Dans le nouveau code de procédure pénale, il s’agit de «protéger le gestionnaire et le fonctionnaire public», signale lundi Lotfi Boudjemaa sur les ondes de la radio.
Le ministre de la Justice, Lotfi Boudjemaa, détaille les principales innovations du nouveau code de procédure pénale, soulignant ses impacts sur la sécurité juridique, la protection des gestionnaires et le développement économique. Ce texte repose sur «des axes modernes visant à garantir la sécurité juridique et à favoriser le développement économique dans un cadre d’investissement amélioré», explique-t-il au forum de la radio algérienne.
Il s’agit, poursuit-il, «de protéger le gestionnaire et le fonctionnaire public en imposant la notification préalable de l’autorité de tutelle avant toute poursuite pénale, et d’autre part, d’écarter les lettres anonymes, désormais non recevables». Ainsi, l’action publique dans les établissements économiques ne peut être, selon le ministre, «engagée qu’à la suite d’une plainte préalable», réaffirmant ainsi «le principe de protection du gestionnaire».
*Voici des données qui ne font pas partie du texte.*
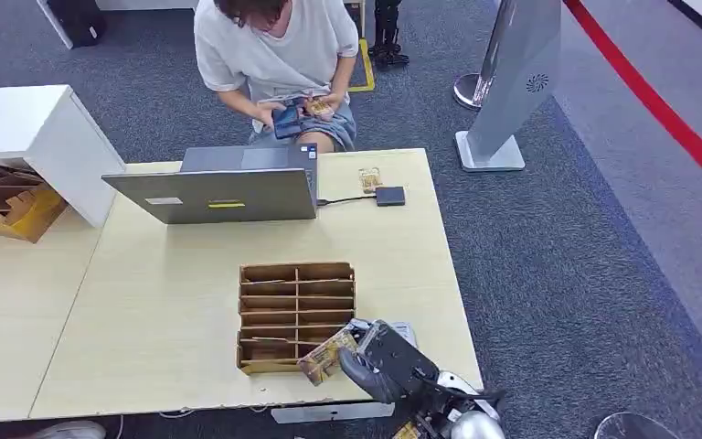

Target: Pass the card to the sensor for recognition and then transmit it.

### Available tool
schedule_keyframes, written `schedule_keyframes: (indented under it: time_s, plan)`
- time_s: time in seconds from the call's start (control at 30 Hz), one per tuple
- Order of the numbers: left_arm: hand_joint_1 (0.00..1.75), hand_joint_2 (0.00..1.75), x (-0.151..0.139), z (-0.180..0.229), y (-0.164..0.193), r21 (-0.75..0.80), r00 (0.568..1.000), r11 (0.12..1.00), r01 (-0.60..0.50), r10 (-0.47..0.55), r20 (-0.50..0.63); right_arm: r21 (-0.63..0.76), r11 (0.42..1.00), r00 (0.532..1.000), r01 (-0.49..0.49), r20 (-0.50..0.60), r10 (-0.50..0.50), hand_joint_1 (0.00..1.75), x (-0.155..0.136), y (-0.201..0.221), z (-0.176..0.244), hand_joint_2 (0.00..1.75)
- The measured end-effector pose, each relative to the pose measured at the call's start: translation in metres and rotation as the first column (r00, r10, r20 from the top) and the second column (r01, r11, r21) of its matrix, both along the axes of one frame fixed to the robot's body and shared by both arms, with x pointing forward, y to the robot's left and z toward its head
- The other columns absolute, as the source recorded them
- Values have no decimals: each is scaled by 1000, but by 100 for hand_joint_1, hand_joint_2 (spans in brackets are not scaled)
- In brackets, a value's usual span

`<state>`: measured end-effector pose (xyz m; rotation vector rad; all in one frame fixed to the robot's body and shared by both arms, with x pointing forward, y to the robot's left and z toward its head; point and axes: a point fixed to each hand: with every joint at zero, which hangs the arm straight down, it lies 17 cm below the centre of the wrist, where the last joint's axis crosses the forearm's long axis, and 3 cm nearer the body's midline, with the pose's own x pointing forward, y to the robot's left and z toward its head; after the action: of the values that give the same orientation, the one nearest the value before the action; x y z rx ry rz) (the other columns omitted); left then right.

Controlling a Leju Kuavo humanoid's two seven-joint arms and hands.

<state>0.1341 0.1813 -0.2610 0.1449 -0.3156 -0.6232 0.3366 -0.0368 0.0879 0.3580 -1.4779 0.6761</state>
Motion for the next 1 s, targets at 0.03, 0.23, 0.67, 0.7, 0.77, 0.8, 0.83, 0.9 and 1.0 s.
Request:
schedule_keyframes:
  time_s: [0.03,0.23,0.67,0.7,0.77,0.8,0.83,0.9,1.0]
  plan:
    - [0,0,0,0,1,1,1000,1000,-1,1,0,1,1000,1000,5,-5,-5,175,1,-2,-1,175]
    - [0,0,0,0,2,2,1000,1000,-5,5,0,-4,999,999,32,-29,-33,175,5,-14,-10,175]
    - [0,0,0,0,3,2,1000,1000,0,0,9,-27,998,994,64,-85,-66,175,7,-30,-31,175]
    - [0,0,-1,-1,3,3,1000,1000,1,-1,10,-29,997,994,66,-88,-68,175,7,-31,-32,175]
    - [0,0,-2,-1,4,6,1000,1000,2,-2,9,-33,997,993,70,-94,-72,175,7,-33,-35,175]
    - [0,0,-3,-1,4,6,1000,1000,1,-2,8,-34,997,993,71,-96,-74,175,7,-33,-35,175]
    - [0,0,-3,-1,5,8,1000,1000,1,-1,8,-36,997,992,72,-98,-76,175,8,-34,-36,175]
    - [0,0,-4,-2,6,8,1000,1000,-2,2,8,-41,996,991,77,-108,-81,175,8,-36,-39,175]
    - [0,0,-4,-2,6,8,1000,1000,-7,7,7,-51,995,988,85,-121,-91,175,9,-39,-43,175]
Autre innovation majeure, soulignée par le ministre, l’ajournement des poursuites pénales pour les personnes morales. Cette mesure concerne les entre prises productives ayant pu commettre des infractions financières mineures, leur permettant de réparer les préjudices, régler leurs dettes au Trésor et bénéficier d’un encadrement judiciaire afin de préserver les outils de production et les emplois. Pour lui, «la loi encourage les alternatives aux poursuites systématiques». Car, insiste-t-il, «la justice n’est pas faite pour traîner tout responsable ou tout suspect devant les tribunaux». Il appelle à «clarifier et encadrer cette approche moderne, tout en s’éloignant de la politique de la peur».